Rush hour will come to court at Grand Central Terminal. As harried commuters rush to catch their trains later this month, Monica Seles and Alexandra Stevenson will be rushing the net during an exhibition match to be staged in Grand Central Terminal on April 29th to raise money for the American Stroke Challenge.
The Challenge is an eight-year program provided by the American Stroke Association. The match between Seles and Stevenson launches the Challenge, which promotes the screening of people for strokes. For the first seven years of its existence, the program used pro golfers to promote its cause, but the campaign has now moved to the court in an effort to reach more women on the importance of screening for strokes.
“With the tennis demographic, it skews more toward women and women are definitely one of the key audiences for stroke,” American Stroke Challenge communications manager Corliss Hill told Daniel Kaplan of the SportsBusiness Journal.

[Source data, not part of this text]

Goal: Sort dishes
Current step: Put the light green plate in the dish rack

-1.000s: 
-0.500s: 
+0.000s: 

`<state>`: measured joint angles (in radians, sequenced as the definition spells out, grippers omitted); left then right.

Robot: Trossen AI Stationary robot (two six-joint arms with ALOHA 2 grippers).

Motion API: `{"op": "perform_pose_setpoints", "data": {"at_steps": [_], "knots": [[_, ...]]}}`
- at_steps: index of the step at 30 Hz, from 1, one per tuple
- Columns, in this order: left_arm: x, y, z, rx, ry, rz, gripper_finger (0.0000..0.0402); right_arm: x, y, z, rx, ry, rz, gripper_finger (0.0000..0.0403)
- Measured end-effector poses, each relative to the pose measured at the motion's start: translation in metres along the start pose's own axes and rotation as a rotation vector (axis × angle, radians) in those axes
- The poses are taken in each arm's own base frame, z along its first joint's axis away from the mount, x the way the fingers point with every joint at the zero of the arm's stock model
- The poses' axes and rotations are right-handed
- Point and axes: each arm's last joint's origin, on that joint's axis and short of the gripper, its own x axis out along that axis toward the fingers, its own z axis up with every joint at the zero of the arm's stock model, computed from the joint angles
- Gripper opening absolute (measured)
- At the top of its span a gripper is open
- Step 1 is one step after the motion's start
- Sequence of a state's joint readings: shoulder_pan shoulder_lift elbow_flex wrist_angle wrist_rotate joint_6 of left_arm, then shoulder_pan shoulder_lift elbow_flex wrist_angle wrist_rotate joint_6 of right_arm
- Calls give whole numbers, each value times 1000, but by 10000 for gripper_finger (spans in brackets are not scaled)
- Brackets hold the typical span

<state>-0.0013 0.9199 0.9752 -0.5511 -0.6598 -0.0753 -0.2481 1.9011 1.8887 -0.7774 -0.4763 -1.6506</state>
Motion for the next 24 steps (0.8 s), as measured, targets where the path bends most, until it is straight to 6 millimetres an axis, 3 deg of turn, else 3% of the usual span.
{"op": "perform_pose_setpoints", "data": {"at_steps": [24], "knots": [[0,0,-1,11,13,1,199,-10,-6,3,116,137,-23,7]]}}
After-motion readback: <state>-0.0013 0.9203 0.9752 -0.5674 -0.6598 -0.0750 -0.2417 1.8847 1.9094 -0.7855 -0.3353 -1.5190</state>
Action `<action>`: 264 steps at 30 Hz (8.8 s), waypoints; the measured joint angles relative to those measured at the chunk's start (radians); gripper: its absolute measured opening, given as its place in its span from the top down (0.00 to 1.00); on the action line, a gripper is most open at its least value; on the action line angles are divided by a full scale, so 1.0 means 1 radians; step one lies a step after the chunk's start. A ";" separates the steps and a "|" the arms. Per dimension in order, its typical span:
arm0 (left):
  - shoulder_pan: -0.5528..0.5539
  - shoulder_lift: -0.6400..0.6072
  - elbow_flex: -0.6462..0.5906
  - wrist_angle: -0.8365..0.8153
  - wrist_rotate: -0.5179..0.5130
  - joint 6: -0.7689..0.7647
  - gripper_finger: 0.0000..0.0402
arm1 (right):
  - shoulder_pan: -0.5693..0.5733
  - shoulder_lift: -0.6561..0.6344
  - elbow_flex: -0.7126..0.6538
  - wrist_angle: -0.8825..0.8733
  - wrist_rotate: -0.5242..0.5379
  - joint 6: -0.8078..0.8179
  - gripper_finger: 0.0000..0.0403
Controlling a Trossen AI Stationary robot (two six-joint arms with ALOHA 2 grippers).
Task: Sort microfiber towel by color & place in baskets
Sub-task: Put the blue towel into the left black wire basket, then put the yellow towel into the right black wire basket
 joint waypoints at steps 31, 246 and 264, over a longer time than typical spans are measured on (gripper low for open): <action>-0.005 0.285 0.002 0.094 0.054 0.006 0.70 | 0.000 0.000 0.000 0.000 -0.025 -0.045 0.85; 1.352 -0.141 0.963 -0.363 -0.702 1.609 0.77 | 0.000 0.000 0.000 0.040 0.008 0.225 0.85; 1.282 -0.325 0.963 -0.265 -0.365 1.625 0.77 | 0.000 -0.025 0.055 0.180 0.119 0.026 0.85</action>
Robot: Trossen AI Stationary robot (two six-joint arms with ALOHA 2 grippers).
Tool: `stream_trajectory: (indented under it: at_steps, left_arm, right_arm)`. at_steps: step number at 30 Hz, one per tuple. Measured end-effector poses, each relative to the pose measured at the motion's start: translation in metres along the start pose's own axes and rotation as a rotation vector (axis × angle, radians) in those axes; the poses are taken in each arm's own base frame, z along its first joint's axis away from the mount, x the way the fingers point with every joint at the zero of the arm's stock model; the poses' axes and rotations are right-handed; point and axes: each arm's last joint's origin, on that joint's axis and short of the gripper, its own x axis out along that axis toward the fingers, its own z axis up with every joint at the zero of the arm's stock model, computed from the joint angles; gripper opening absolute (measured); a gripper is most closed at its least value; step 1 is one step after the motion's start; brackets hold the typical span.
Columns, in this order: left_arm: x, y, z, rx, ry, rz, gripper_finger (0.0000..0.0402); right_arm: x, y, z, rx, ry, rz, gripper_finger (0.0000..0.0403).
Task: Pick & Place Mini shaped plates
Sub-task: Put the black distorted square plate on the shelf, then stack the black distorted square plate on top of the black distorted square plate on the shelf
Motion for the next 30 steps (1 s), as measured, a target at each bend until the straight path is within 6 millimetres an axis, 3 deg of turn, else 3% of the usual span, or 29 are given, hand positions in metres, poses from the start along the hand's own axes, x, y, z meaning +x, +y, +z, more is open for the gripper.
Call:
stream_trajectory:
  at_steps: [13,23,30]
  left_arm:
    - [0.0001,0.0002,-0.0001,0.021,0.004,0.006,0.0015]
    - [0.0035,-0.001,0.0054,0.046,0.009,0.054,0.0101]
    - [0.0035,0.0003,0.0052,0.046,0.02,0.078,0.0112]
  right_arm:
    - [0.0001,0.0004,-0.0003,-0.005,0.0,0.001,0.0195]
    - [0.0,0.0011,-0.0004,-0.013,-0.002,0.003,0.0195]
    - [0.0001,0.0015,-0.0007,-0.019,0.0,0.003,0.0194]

The issue has touched Stevenson personally. Her grandfather died of a stroke. The daughter of former NBA all-star Julius Erving and sportswriter Samantha Stevenson, Alexandra is the first non-caucasion athlete to serve as spokesperson for the American Stroke Association.
Every weekday, an estimated 500,000 people pass through Grand Central Terminal, which houses its own tennis court and annually hosts a squad tournament as well as a USTA-sponsored tennis exhibition prior to the start of the U.S. Open.